Panaché de devises
Après deux mois de stagnation, le cours EUR/GBP sort enfin de son coma artificiel à 0,8550. Il n’y a pas grand-chose à dire de la réunion de la Banque d’Angleterre (BoE) de ce jeudi, mais comme souvent sur les marchés, tout est question d’attentes. Jusqu’à hier, les marchés monétaires britanniques considéraient en effet que la réunion du mois d’août, ainsi que les nouvelles perspectives de croissance et d’inflation, marqueraient le coup d’envoi des abaissement de taux. Aujourd’hui, une nouvelle vérité s’impose: les choses pourraient bien aller plus vite. Deux des neuf membres de la BoE ne sont plus partisans d’un relèvement des taux d’intérêt de 25 points de base et adhèrent désormais au point de vue neutre de la majorité. Bien qu’officiellement, la banque centrale britannique réfléchisse encore à la durée pendant laquelle le (pic du) taux directeur actuel devrait rester en place, le président Bailey ne se prive pas de rêver tout haut dans le Financial Times d’aujourd’hui. Grâce à un processus de désinflation un peu plus rapide et une économie plus résiliente, des abaissements de taux pourront être envisagés plus vite que prévu. Ainsi, le ‘Chunnel’ s’extrait enfin de sa camisole de force des deux derniers mois (0,85-0,8575) et s’aventure prudemment dans un cadre élargi – tout est relatif – depuis le mois de mai de l’année dernière (0,85-0,8750).

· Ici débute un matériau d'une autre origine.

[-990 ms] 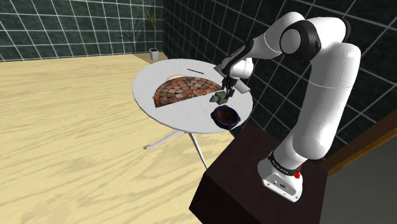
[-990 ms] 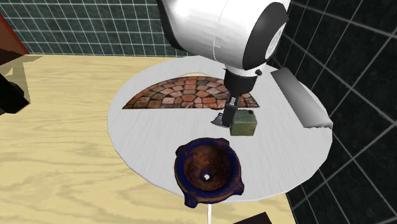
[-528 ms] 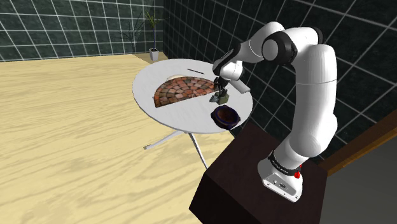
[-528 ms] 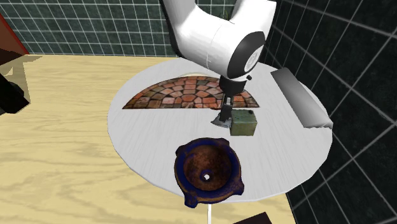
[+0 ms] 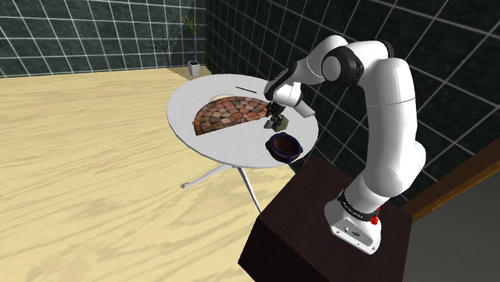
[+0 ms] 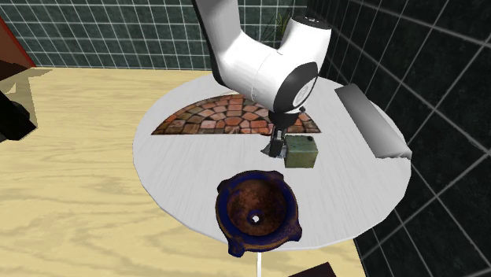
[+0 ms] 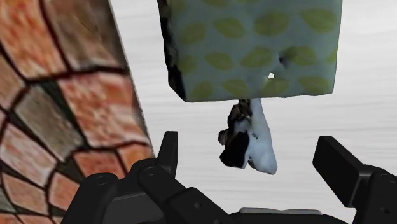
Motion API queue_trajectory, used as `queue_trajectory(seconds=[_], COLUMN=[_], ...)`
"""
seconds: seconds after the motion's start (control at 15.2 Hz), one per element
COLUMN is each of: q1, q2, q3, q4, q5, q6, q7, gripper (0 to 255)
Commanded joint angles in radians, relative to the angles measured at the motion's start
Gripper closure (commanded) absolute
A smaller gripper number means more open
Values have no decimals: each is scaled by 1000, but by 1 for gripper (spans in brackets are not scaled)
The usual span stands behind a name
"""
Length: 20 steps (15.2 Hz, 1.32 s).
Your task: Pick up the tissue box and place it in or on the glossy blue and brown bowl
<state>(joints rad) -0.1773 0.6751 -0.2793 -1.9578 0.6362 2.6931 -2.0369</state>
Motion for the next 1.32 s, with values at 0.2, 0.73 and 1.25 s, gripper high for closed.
queue_trajectory(seconds=[0.2,0.73,1.25], q1=[-2,-2,18], q2=[5,5,-41], q3=[3,3,-24], q4=[2,2,-15], q5=[3,3,-23], q6=[3,3,-27], q7=[-3,-3,20], gripper=[0,255,255])
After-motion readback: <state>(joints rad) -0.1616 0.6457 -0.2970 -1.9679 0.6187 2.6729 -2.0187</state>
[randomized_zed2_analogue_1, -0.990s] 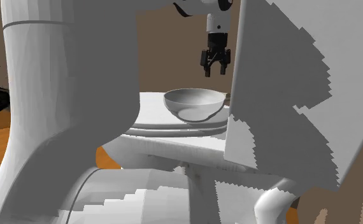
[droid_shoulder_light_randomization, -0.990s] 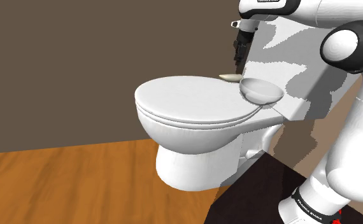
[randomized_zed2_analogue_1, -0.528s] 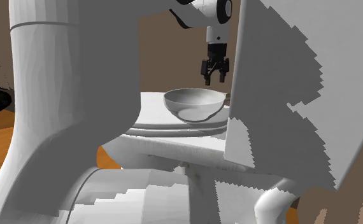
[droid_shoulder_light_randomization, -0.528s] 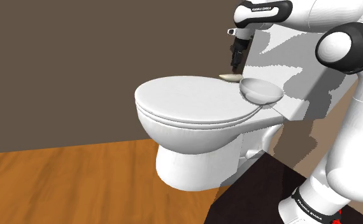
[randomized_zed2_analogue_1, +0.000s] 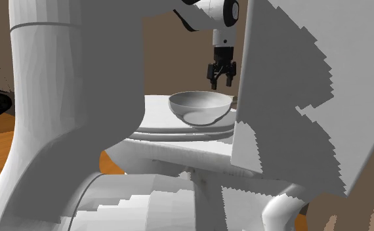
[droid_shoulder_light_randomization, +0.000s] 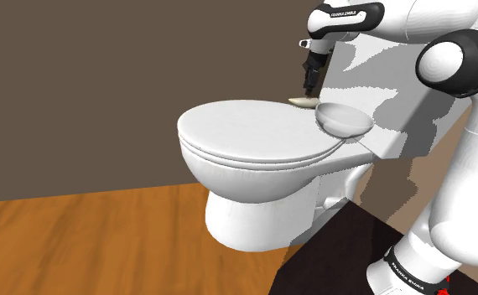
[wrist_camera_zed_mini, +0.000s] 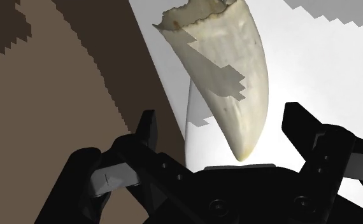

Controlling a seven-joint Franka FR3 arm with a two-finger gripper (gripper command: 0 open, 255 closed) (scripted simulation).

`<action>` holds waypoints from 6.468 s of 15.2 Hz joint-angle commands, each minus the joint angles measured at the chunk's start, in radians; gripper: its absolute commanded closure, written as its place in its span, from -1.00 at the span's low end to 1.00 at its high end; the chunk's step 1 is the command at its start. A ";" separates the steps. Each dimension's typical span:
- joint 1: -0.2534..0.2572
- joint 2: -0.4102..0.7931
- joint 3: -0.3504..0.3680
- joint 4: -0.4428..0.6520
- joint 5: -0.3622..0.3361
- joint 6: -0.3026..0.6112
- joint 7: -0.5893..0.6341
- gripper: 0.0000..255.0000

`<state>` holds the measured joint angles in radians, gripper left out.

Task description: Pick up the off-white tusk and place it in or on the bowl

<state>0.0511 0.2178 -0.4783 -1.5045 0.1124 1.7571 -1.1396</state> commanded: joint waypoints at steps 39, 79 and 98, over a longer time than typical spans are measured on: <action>-0.024 -0.006 0.014 -0.104 -0.029 0.034 -0.258 1.00; 0.052 -0.450 0.079 -0.181 -0.214 -0.293 -0.107 1.00; 0.033 -0.766 0.156 -0.619 -0.289 -0.168 0.000 1.00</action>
<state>0.0847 -0.5441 -0.3218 -2.1050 -0.1755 1.5739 -1.1414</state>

Du miracle de la GBP, passons à l’oracle de l’USD. ‘Sinon, l’actualité économique les forcera à changer d’avis’, avait prédit un sage homme. Moins de 24 heures et une flopée de chiffres solides (y compris pour le marché résidentiel américain) plus tard, c’est déjà le cas. Que l’on donne une promotion à cet homme!… Heu, attendez, peut-être pas… En tout cas, les marchés ont rapidement retiré leurs œillères après la réunion de la Fed. Tout d’un coup, ils ont vu au-delà de la projection médiane (inchangée, encore plus précise) de 3 abaissements de taux cette année. En septembre, pas avant! Le billet vert pondéré des échanges commerciaux (DXY: 104,40) atteint aujourd’hui son niveau le plus élevé depuis mi-février. La reine des devises garde ainsi sa couronne. Cela va de soi face à une livre faible (GBP/USD 1,26), un yen japonais impuissant (USD/JPY 151,50: test des niveaux les plus élevés depuis début 1990), un yuan chinois en pleine déroute maintenant que les autorités ont abandonné la défense du niveau de 7,20 (USD/CNY 7,23: le niveau le plus élevé depuis novembre), mais aussi l’euro. À EUR/USD 1,0804/1,0796, un retour au plancher annuel provisoire de 1,0695 sera un jeu d’enfant. Hier, l’indice des directeurs d’achats européen a apporté de l’eau au moulin de la BCE. Une reprise naissante, combinée à une baisse de la pression sur les prix, ouvre la voie à un abaissement de 25 points de base en juin. Le marché en convient, mais nourrit probablement trop d’espoirs pour le deuxième semestre, surtout selon notre scénario de prédilection pour la Fed.
Pour terminer, évoquons deux exceptions ‘europérilleuses’ sous la forme de deux banques centrales aux visées opposées aux extrêmes du spectre: pour la première, l’appréciation (réelle) de la devise est déjà allée beaucoup trop loin; pour la deuxième, une telle appréciation serait au contraire le Saint Graal. Nous parlons bien sûr… de la Suisse et de la Turquie. La Banque nationale suisse (BNS) crie victoire contre l’inflation et a abaissé son taux directeur de 25 points de base, à 1,50%. À ce stade, une baisse du CHF serait la bienvenue. Si cela n’arrive pas ou pas assez vite, le taux directeur pourrait sans doute être à nouveau abaissé au mois de juin. Le marché a compris le message. Le cours EUR/CHF a grimpé à 0,9750 pour la première fois depuis le mois de juin de l’année dernière. Et du côté de la Banque centrale de la république de Turquie (CBRT), un nouveau relèvement inattendu des taux (de 45% à 50%!) n’a toujours pas convaincu les marchés, le taux d’inflation étant de 67% en glissement annuel. La lire a certes augmenté, mais la paire EUR/TRY se raccroche à ses cours records autour de 35,60.